Rhode Island has one of the lowest thresholds in the nation at $1,000. The law covers all public construction, reconstruction, alteration, or repair of public buildings, roads, and other public works. The Department of Labor and Training sets prevailing wage rates.
Rhode Island has an active prevailing wage law (Rhode Island Prevailing Wage Law (R.I.G.L. Section 37-13-1 et seq.)). Administered by Rhode Island Department of Labor and Training. Certified payroll is required. Federal Davis-Bacon applies to all federal projects.

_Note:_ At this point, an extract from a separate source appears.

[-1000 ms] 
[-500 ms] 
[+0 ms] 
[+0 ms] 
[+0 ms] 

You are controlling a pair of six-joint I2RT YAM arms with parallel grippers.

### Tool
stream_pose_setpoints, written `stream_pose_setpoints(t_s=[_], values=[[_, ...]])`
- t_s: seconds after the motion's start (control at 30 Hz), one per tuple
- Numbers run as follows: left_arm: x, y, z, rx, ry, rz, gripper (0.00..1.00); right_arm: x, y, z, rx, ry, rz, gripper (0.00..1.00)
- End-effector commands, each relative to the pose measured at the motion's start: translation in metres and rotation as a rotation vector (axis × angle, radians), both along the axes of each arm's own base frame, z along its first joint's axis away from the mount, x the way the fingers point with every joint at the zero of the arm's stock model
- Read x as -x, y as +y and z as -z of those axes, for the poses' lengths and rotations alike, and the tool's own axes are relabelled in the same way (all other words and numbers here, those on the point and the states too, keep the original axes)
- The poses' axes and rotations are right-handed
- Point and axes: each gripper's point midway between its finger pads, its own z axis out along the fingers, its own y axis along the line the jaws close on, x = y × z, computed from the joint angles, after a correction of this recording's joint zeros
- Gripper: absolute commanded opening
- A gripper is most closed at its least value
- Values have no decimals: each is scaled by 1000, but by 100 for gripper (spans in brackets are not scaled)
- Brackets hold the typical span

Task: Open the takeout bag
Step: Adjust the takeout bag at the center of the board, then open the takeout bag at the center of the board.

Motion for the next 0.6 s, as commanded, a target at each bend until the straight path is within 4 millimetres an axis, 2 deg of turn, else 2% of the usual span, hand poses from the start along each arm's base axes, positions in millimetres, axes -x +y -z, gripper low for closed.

Rhode Island has one of the lowest prevailing wage thresholds in the nation, just $1,000, administered by the Department of Labor and Training under R.I.G.L. 37-13-1 et seq. In practical terms, virtually every public construction, reconstruction, alteration, or repair project, including public buildings and roads, triggers prevailing wage. When you bid public work in Rhode Island, assume the wage law applies and price labor to the department's published rates for each trade classification, including required fringe benefits, rather than to your standard market wages.
Certified payroll is required, so build weekly reporting into your overhead for your own crews and every subcontractor on the job. Because the threshold is so low, contractors sometimes underestimate compliance exposure on small repair or alteration contracts; a minor public job still demands full wage and reporting compliance. Map each scope item to the correct classification and confirm the current rate schedule before you finalize your number, since misclassification is a frequent source of underpayment findings. Where a Rhode Island project also receives federal funding, Davis-Bacon applies in parallel and you pay the higher applicable rate by classification.
Rhode Island enforces strongly. Contractors who violate the law face back-wage liability, civil penalties, and debarment from public contracts, with criminal penalties available for willful violations. Debarment can shut you out of the public market, so accurate classification and timely certified payroll protect both your margin and your eligibility to keep winning work. The winning approach is simple: treat the $1,000 threshold as effectively universal, price to the current schedule, and bake compliance administration into the bid.
The federal Davis-Bacon Act applies to all federally funded or federally assisted construction contracts over $2,000 in Rhode Island. This includes projects funded by federal agencies, FHWA highway projects, HUD housing, and projects receiving federal grants.
Contractors face payment of back wages, debarment from public contracts, and civil penalties. Criminal penalties may apply for willful violations.